Functional association
Genes with long introns are enriched for specific biological functions
Retention of intron sequence or length across the vertebrates suggests the presence of some regulatory function. If this is the case, then genes which do not contain any long introns should be less likely to be highly regulated and this ought to be reflected in their biological and molecular function. To test this we selected nested sets of genes containing at least one intron that is long (>Ti where T was a series of thresholds) across the teleosts and performed gene ontology (GO) enrichment analysis using human annotation. Sets of genes containing long introns were strongly enriched for specific biological process (BP), molecular function (MF) and cellular compartment (CC) terms. The enriched BP and MF terms were related to system development, cell signalling and transcriptional regulation (data not shown). This is consistent with genes containing long introns being more regulated than other genes and previous observations of short introns in highly expressed and house-keeping genes [15, 29].
Since this gene selection could have been biased towards genes containing large numbers of introns we also selected genes by randomly selecting introns from the intron orthology and performed the same analyses. Although such genes were strongly enriched for specific GO terms as would be expected (due to preferential selection of genes with many introns), these terms did not overlap with those found by selecting genes with long introns.
To further investigate the functional associations we ordered genes by their longest minimal teleost intron length, determined the number of genes belonging to enriched GO terms for all nested sets (from short to long) and calculated depletion statistics (Fig. 6, Fig.
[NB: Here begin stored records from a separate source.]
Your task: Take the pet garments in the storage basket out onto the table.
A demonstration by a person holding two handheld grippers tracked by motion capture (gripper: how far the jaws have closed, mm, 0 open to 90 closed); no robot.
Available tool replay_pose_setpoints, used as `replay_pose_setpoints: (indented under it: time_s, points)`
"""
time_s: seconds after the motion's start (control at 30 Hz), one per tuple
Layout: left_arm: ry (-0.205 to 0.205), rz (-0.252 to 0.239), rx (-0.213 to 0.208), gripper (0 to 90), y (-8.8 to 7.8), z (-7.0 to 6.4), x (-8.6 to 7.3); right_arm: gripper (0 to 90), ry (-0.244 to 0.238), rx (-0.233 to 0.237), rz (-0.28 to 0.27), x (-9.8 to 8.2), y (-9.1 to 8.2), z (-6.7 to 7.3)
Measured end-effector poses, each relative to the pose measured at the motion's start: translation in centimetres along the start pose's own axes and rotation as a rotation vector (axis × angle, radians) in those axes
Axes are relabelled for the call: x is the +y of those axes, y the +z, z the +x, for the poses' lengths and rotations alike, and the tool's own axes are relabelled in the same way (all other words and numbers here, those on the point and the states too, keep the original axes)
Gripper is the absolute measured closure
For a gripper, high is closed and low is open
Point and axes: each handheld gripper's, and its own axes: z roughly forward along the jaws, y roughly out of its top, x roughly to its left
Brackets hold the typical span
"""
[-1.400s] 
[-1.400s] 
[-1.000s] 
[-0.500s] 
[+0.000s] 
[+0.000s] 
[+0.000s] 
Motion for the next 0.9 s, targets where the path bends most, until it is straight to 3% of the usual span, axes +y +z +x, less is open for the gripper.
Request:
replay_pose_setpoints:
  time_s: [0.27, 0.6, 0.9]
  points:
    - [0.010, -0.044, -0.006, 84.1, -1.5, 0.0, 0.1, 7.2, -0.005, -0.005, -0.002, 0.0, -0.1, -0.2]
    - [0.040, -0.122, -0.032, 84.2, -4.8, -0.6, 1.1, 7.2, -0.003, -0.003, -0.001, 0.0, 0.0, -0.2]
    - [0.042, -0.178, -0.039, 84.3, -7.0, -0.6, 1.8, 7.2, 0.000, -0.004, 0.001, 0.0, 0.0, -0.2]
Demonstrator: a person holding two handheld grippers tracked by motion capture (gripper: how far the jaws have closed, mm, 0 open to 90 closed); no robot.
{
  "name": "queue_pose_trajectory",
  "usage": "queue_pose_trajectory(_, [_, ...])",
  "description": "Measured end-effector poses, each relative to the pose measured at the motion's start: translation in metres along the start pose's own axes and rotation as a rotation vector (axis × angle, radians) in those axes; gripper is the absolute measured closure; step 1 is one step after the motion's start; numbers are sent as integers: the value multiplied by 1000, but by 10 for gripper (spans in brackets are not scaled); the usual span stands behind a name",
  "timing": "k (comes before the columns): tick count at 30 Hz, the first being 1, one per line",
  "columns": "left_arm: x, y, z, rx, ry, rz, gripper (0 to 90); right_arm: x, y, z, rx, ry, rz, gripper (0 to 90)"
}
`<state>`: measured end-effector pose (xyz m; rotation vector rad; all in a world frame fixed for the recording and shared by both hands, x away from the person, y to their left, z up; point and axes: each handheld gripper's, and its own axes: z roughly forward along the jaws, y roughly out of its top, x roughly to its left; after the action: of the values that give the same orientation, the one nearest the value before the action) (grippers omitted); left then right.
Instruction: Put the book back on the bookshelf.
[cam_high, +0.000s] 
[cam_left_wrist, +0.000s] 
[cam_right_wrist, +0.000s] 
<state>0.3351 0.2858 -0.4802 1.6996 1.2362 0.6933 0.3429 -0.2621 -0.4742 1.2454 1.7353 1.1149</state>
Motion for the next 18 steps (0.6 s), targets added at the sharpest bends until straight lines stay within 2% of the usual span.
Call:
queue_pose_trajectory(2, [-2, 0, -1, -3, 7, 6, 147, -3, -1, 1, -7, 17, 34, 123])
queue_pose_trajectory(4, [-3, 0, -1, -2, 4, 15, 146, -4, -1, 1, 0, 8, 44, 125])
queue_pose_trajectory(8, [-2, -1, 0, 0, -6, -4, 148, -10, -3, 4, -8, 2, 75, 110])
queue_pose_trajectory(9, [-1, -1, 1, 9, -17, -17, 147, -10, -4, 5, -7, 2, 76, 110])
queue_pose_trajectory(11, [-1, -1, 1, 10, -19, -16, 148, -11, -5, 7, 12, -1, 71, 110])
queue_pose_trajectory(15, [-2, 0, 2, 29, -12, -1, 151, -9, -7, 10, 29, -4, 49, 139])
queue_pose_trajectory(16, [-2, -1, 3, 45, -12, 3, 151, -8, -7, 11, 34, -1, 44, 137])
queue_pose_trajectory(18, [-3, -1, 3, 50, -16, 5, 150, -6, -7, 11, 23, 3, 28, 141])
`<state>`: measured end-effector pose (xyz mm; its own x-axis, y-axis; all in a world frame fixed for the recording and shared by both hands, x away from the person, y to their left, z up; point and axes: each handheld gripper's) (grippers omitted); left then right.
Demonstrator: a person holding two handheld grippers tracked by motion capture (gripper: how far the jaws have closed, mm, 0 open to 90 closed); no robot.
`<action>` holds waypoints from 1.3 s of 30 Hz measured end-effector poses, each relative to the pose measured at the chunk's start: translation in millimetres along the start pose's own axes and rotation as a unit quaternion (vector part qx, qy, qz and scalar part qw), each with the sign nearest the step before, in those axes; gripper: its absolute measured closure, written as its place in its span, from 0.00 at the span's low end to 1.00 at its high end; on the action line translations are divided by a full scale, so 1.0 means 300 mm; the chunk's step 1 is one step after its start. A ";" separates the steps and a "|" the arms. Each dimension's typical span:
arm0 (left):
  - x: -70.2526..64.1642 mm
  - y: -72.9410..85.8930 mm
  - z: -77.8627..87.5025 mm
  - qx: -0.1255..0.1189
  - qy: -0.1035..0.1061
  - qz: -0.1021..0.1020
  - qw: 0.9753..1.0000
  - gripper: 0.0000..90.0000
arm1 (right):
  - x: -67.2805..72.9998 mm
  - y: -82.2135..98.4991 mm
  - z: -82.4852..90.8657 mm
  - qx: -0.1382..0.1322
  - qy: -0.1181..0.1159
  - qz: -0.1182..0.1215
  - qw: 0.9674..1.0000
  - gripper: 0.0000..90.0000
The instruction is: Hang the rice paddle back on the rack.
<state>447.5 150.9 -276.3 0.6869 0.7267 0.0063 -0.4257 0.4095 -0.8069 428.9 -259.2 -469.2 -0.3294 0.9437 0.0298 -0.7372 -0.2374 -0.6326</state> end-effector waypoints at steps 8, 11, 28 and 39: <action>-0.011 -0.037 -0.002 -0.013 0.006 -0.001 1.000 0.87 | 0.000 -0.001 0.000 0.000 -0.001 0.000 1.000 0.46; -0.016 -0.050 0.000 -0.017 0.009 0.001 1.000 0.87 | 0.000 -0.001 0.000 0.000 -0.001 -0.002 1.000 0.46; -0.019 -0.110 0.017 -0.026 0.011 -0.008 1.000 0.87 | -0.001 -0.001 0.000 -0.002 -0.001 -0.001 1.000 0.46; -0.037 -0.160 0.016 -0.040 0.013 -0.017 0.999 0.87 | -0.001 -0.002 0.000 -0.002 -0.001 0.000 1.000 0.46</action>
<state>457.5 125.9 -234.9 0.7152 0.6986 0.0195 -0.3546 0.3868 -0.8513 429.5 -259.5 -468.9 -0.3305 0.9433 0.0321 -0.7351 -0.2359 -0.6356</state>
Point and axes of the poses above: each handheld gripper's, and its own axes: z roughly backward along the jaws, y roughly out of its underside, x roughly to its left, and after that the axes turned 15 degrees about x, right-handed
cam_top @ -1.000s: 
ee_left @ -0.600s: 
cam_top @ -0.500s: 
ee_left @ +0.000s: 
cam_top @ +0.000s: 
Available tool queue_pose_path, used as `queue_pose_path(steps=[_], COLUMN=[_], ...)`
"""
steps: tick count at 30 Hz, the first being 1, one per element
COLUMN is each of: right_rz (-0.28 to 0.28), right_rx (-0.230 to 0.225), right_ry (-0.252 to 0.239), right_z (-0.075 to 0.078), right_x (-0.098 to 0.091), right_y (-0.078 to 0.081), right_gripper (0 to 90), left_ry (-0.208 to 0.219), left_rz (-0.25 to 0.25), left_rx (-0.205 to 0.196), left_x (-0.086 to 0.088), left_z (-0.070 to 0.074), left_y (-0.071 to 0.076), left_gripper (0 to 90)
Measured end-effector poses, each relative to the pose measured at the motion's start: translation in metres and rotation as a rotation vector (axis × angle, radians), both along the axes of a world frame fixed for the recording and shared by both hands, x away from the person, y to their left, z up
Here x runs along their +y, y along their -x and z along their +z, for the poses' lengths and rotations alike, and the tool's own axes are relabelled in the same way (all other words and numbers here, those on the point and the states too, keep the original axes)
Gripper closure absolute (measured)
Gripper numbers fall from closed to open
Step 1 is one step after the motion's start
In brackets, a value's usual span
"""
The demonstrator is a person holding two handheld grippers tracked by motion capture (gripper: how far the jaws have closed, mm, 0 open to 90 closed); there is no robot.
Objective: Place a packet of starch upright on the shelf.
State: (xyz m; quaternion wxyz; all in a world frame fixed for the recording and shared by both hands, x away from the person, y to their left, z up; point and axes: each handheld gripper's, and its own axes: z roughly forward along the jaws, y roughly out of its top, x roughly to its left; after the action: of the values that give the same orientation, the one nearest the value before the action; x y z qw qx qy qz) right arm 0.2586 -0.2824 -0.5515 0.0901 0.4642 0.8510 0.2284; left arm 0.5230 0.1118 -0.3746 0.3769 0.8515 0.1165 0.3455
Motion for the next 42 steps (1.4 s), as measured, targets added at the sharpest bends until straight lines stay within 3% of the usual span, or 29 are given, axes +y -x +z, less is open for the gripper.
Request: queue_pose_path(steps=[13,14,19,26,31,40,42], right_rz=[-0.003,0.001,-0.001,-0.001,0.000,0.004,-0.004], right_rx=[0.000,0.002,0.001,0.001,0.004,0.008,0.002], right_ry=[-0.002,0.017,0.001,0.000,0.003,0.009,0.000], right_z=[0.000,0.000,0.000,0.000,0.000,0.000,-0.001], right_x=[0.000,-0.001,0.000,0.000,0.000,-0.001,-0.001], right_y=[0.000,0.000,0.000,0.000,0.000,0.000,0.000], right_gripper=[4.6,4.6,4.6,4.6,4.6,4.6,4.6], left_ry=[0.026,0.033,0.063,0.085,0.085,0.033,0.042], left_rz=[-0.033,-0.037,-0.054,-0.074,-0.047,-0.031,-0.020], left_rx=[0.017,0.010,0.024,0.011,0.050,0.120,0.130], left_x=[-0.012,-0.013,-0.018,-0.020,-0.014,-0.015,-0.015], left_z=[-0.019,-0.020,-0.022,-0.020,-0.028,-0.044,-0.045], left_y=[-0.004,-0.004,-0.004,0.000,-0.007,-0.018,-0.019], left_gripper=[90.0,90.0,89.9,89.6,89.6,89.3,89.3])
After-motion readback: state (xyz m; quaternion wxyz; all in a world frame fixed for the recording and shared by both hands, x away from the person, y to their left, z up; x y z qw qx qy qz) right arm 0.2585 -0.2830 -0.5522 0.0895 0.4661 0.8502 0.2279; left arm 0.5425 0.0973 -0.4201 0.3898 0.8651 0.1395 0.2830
S8-10, additional file 3). For most terms the strongest depletion probability occurred between 28-29 bp (Fig. S8-10, additional file 3). This position roughly corresponds with the observed antimode observed in teleosts lengths and is consistent with distinct functional roles for short and long introns in teleosts.
Long introns are enriched for conserved sequences
If conservation of intron length is related to the retention of regulatory sequences then this should be reflected in an increase in sequence conservation. To test this we aligned sets of intron sequences from Danio rerio chosen by their lengths across the teleosts to their orthologues in other species. Because regulatory function may be present in several regions across the intron we performed local alignments and extracted all non-overlapping alignments to Danio rerio sequences. High scores were more easily found from alignments of introns that were consistently long across the teleosts (Fig. S11, additional file 4) than for variable length introns (Fig. S12, additional file 5). These included alignments across the full length of Danio rerio introns, as well as single and multiple windows of conservation. Although high scoring alignments were most common to other teleosts, a number of Danio rerio regions could be aligned across the vertebrate clade.
To compensate for the fact that alignments of long sequences to each other are intrinsically more likely to yield high scoring alignments, we made use of alignments to non-orthologous introns to create models representing operational null hypotheses (Fig. S13) relating the frequency of maximally scoring alignments to the total search space (see Fig. S15-S24 and additional files 6–15 for examples of alignments). Sequences from introns long in all teleosts were much more likely to diverge from these models (Fig. 7 and Fig. S14). This effect increased with minimum teleost intron length with significant local alignments to Danio rerio sequences against teleost and mammalian introns found in up to 60% and 20% of introns longer than 2000 bp.